◆ AIM OF THE EXERCISE: When you reach a picture, pass over it; otherwise repeat the listing word for word.

(INPUT DATA Opens)

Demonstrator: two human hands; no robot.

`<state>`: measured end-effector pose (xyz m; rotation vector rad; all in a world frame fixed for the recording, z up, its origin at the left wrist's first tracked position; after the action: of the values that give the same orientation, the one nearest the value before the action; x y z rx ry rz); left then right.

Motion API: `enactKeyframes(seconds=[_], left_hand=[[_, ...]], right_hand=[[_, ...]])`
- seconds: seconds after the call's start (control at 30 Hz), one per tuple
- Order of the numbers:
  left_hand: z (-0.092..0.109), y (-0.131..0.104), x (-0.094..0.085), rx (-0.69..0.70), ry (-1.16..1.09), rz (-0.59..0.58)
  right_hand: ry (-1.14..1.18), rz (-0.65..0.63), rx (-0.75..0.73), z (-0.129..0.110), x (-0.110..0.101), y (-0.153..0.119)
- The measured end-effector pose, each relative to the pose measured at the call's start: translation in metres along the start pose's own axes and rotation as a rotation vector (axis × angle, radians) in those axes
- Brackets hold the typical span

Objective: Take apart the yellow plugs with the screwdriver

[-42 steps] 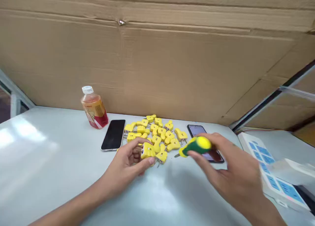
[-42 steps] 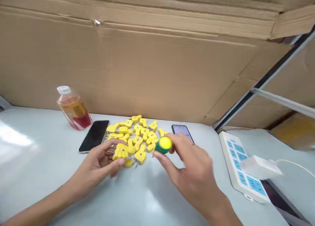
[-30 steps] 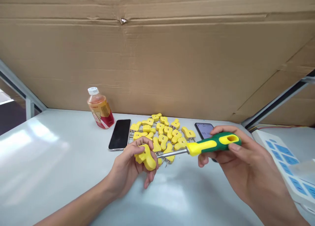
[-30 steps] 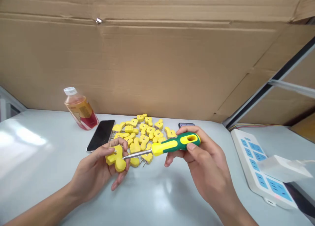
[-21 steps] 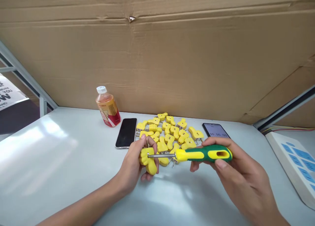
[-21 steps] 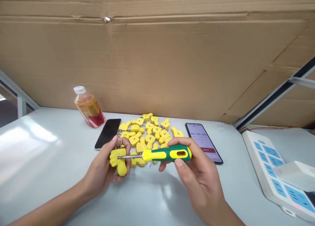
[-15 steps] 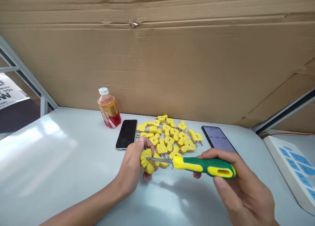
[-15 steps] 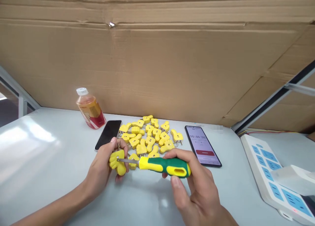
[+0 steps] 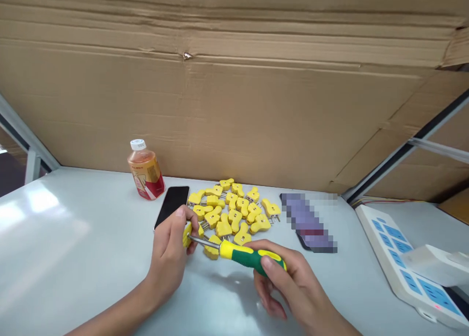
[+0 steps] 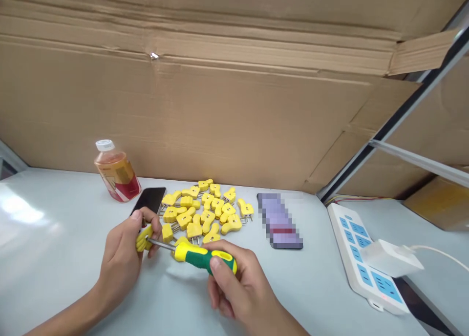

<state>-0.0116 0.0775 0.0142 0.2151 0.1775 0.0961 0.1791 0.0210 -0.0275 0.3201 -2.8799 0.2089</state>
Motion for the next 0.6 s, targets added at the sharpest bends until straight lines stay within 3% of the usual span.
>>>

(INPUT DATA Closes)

◆ WRITTEN ANSWER:
Demonstrator: two human hands; no robot.

`<state>`: measured end-effector pose (xyz m; rotation vector rad; all in a world frame fixed for the recording, z up, its origin at the left wrist's first tracked position; after the action: of the values that give the same orientation, the one nearest the value before the action; x y z rx ry rz); left then right.

Motion API: `enactKeyframes(seconds=[_], left_hand=[[_, ...]], right_hand=[[_, ...]])`
- seconds: seconds after the call's start (control at 30 Hz), one per tuple
- Order of the numbers:
  left_hand: z (-0.092..0.109), y (-0.131..0.104), x (-0.094..0.085), rx (-0.69..0.70), ry (-1.16..1.09), rz (-0.59..0.58)
  right_hand: ry (-1.14..1.18), rz (-0.65..0.63), rx (-0.75..0.73), z (-0.129..0.110), x (-0.110..0.101), y (-0.153..0.119)
- The measured end-effector pose, each relative to the pose measured at the call's start: translation in metres along the start pose's own axes and rotation as a rotation vector (axis × angle, radians) in those axes
- Brackets hold the typical span

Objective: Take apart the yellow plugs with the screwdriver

[-42 steps] 
[-42 steps] 
[-30 steps] 
[-30 steps] 
[-21 steps] 
[-21 steps] 
[-15 steps] 
[-15 steps] 
[+0 steps] 
[+0 steps] 

<state>-0.0116 0.0775 0.0142 0.2151 0.1775 0.0961 0.1791 0.0210 -0.0275 0.3201 -2.8799 0.2089</state>
Motion for the next 0.6 s, targets added at the sharpest bends until straight lines stay within 3% of the usual span.
>>>

The reply is now complete.